Throughout his life he regaled family and friends with vivid accounts of his childhood in Montreal: growing up on Mullen St., the Royals, Expos, and the Canadiens.


At the age of 15, he was a cub reporter for the Montreal Star and attended the court case and trial of the infamous Albert Guay. He would be delighted for you to look it up.


At 17, he was given the opportunity to pursue a career as a journalist in Toronto. Considered too young by his parents to leave home, Ray committed a rare act of rebellion and at 18, joined the Royal Canadian Navy at the time of the war effort in Korea.


Sailing on various vessels, including HMCS LA HULLOISE and HMCS CAP DE LA MADELINE, Ray was a Cold War listener picking up USSR radio communications between bases, submarines, ships and aircraft.


He was posted across Canada and in the North, including Churchill, Frobisher, Aklavik, Coverdale, Inuvik, Gloucester, Alert, Ladner and Masset; and an additional posting in England as part of a military exchange.


After 22 years of service, he concluded his Armed Forces career at the rank of Chief Petty Officer, 2nd Class.


Ray then joined the Department of External Affairs as a communicator, serving at our Canadian embassies in Brussels, Guatemala, Dublin, and Paris. He also undertook temporary assignments in Latin America, the Middle East, and a stint at the United Nations in New York.


After retiring in 1995, Ray volunteered his time as a researcher at the Canadian War Museum.
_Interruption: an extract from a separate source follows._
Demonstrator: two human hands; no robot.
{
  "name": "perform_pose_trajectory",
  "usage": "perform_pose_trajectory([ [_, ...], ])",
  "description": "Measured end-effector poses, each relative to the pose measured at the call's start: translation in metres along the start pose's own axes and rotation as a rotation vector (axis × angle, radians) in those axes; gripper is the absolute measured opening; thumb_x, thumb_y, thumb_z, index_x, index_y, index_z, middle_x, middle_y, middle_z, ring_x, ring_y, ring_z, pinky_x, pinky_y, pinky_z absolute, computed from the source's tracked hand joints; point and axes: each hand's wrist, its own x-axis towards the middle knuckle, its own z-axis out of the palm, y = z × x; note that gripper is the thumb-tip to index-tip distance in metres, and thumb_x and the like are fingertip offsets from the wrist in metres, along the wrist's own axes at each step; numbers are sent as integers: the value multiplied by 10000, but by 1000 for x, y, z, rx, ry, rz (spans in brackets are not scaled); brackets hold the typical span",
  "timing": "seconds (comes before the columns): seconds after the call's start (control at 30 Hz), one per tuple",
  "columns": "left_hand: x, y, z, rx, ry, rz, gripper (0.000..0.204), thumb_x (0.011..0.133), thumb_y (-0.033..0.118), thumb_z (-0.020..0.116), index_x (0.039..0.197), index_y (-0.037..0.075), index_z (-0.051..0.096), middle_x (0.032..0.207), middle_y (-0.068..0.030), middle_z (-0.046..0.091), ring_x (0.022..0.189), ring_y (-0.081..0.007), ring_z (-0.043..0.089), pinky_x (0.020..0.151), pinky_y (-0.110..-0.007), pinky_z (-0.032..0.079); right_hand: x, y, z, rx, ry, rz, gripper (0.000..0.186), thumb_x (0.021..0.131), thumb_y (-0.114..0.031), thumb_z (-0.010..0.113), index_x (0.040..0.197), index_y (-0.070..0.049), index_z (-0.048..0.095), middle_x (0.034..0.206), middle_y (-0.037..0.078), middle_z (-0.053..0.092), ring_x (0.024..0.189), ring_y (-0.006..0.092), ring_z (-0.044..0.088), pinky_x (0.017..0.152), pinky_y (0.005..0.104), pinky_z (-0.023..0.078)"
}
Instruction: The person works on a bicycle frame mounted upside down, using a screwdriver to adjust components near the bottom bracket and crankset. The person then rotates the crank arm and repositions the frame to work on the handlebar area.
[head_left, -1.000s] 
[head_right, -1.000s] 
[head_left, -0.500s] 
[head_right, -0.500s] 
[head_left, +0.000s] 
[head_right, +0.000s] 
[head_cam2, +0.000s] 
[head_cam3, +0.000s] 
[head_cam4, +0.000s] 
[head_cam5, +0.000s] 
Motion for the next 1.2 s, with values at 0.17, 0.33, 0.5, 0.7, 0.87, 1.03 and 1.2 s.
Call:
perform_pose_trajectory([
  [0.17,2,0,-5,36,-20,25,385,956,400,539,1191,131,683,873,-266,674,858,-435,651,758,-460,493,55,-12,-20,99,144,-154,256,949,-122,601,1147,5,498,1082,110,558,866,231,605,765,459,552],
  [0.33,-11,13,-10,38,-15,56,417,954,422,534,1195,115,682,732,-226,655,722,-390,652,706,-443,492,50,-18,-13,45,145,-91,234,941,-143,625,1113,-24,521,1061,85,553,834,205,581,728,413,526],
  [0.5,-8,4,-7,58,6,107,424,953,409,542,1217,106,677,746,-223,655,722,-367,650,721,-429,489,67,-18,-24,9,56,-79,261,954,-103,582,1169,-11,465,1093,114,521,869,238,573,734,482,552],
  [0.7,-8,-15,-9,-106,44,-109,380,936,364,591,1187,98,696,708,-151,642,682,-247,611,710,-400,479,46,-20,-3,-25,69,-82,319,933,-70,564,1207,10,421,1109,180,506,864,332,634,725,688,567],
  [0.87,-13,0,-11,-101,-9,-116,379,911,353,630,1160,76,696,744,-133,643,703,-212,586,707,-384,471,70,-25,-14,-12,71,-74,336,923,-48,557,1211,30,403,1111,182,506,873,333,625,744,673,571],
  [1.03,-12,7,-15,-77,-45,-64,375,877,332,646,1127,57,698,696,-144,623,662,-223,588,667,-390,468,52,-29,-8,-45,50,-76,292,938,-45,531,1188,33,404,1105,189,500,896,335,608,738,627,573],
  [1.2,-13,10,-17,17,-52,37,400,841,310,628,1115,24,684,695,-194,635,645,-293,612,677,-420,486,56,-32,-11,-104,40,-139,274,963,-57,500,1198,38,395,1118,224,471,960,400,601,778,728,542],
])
Were you to visit him there, you would find him in his element, deep amongst the shelves of maps and documents, immersed in the military archives.


As for family, the characteristic sparkle in his blue eyes was surely the result of meeting the young and beautiful Corinne Leger of Moncton. On August 29th, 1959 they were married, and for 62 years they weathered the ups and downs of base life and international postings, raising three children, and welcoming four grandchildren.
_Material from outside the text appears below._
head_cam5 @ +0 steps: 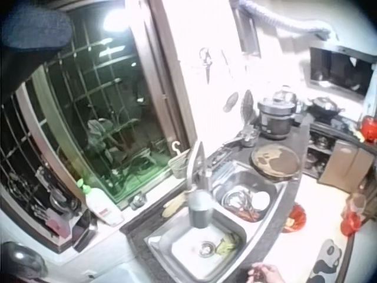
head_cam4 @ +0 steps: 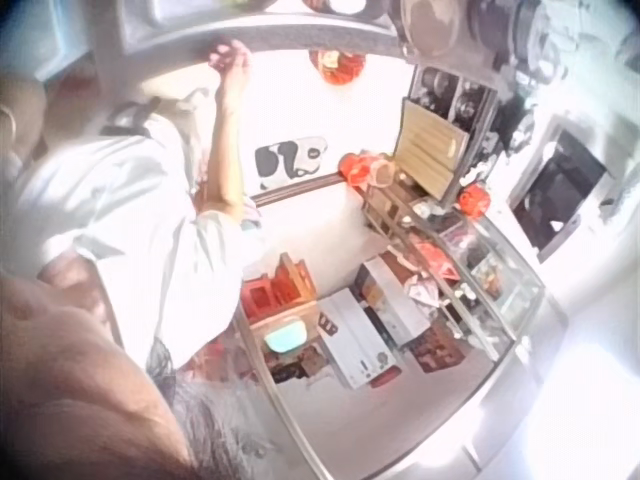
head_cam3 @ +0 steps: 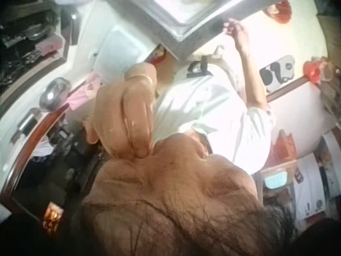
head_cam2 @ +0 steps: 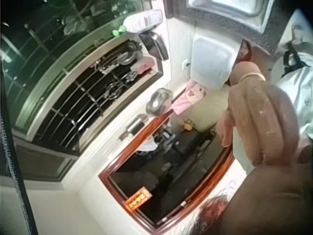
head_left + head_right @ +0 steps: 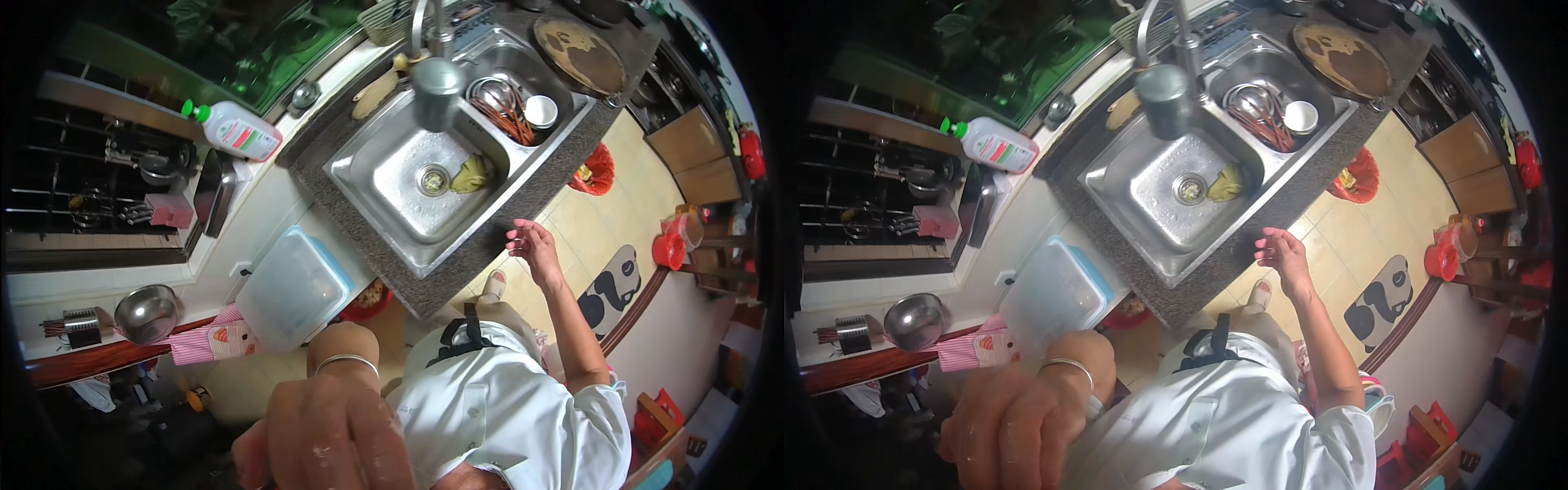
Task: The person washes various kitchen items in a double-basin sink, including chopsticks, a ladle, a metal bowl, a small white bowl, and a cutting board. They rinse each item under running water and place them into a dish rack or storage area.
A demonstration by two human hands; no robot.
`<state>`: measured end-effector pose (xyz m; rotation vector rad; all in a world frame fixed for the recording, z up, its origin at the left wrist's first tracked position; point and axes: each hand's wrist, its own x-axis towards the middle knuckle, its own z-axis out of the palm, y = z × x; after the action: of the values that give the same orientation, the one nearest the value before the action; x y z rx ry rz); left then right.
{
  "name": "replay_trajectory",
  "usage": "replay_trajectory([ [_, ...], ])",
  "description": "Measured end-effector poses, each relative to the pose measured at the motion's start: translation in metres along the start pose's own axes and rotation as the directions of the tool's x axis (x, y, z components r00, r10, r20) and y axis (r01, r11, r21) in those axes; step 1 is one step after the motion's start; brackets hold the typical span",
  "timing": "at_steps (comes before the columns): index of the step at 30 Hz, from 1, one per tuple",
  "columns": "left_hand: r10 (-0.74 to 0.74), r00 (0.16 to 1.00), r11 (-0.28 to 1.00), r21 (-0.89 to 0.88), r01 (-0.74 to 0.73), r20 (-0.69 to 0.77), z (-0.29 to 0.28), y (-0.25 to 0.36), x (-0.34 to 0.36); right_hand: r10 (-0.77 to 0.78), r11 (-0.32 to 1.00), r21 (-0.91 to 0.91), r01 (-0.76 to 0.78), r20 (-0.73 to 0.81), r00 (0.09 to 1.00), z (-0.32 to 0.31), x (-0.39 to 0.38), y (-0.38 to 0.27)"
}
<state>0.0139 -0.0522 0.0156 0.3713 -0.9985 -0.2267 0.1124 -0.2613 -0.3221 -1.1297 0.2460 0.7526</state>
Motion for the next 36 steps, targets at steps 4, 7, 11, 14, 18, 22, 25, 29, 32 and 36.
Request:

Ray was proud ‘Papa’ to Carla (Nick) who inherited his sharp mind and his love of words and books; Tom (Lynne) who inherited his passion for photography, fishing, and impressive memory; and Paul (Leanne) (deceased April 26, 2021) who inherited his incisiveness, his love of music, and his gift of the gab.


He was tickled pink to also be called Papa by his grandchildren Paloma, Eryn, Evan, and Lia relishing every one of their talents and accomplishments.


Throughout his life, Ray was an avid and voracious reader earning him his reputation as a walking encyclopaedia and making him a challenging, if not frustrating, opponent in Scrabble. It was very rare to find him far away from a New York Times newspaper (the crossword done in pen), a book, or his shortwave radio. His propensity for words, a keen memory, and attention to detail served him well as an oft time scribe and amateur historian, whether contributing to Canadian navy history forums and publications or an occasional, erudite letter to the editor. Undoubtedly, Ray would have loved the opportunity to edit this tribute.


Fondly missed by his extended family and many nieces and nephews, Ray is affectionately remembered for his quick wit, splendid gift of repartee, and ability to intelligently converse on current events and innumerable topics. As they noted, while he did not have the opportunity to attend university, ‘mon oncle Ray’ did indeed graduate with many doctorates from the university of life.


To all who knew him in his personal and professional life Raymond Peter White will be remembered as the consummate gentleman with his natty bowtie, a Mont Blanc pen in his breast pocket, and his trusted Omega on his wrist.


Despite the effects of vascular dementia in his later years, he remained the natural, true communicator he always was and continued to astound family with his knowledge, memory of facts and events, courteousness, good humour and, of course, his notorious puns, good or bad, depending on your point of view.


Most importantly, he was a man who was deeply loved and respected by those closest to him. Though modest when receiving expressions of affection, he would often say, “I love you…those aren’t just words.” To that we can only say, “Back at you Papa.”


Due to COVID, the family will hold a private celebration of Ray’s life, but would be grateful for any shared memories and anecdotes about Ray.